Re: Gluon fit API- Design proposal

2019-03-26 Thread Mu Li
It's great to see the proposal has a list of models that this API should
cover. But note that the D2L book has a very simplified train function (I
wrote it). It's oversimplified compared to what we are using in real life.
Kaggle competition solutions and popular github projects are closer to what
people are using. Alfredo also provided three very sensible use cases.

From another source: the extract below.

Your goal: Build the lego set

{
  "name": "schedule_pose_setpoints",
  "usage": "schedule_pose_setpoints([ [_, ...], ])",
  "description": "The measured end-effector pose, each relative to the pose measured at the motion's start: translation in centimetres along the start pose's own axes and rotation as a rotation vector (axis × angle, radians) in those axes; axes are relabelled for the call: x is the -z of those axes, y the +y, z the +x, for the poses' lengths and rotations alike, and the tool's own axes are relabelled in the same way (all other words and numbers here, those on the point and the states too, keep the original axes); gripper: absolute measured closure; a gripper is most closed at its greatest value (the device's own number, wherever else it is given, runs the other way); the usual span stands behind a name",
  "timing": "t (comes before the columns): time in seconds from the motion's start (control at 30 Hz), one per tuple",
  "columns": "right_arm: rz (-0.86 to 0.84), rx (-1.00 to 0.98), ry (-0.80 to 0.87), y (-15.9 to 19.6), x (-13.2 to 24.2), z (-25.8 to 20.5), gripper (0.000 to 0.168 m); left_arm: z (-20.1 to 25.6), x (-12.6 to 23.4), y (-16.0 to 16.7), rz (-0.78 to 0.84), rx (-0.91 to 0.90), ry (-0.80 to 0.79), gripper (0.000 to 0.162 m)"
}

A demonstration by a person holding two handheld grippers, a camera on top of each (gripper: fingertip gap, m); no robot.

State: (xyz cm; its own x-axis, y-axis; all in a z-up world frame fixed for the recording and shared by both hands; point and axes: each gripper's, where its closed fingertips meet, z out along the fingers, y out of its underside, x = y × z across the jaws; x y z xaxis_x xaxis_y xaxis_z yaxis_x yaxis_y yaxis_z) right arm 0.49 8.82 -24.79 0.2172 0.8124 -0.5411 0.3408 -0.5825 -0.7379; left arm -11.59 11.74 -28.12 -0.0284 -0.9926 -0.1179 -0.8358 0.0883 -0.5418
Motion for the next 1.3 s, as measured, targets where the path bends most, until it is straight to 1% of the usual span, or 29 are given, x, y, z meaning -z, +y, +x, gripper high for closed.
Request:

Besides, there are my comments

1. Do we know the limitation of the current API? E.g. which models that
this API does not support. So far, it's hard to say that it covers 80% use
cases.
2. Extendibility. So far it has a single gluon.Estimator class do all
works. Are we considering to allow to extend this class to support future
use cases?
3. It's confusion some variables end with 's' while some don't. For
example,
https://github.com/apache/incubator-mxnet/blob/fit-api/python/mxnet/gluon/estimator/estimator.py#L54
has loss, metrics, trainers and context. All of them support list inputs.
4. Relate to 3, how to map a list of inputs to each other. E.g. if I give a
list of loss functions, then what's their inputs, and what's are the loss
weight? Similarly, what does multiple trainers mean.
5. How to initialize a model with different initializers for different
layers (pretty common use case)
6. How to restart for a previous
7. How about if a model have multiple components, e.g. encode-decode, or
multi-modality training
8. It's strange to specify a batch_size in fit() for new users. (I know the
reason, but need to explain to users)
9. event_handler is quit powerful, but how can users to access internal
states through the handle. BTW, we usually call it callback in Python.
10. Programming flavor. The codes should be easy to read. For example, use
same naming convention as mxnet/pytorch/keras. A function should be short,
otherwise breaks it into several pieces. Currently fit() has >100 lines of
codes.

Despite that there are multiple opportunities to improve, it's great to see
that you already have an implementation so we can dive into details.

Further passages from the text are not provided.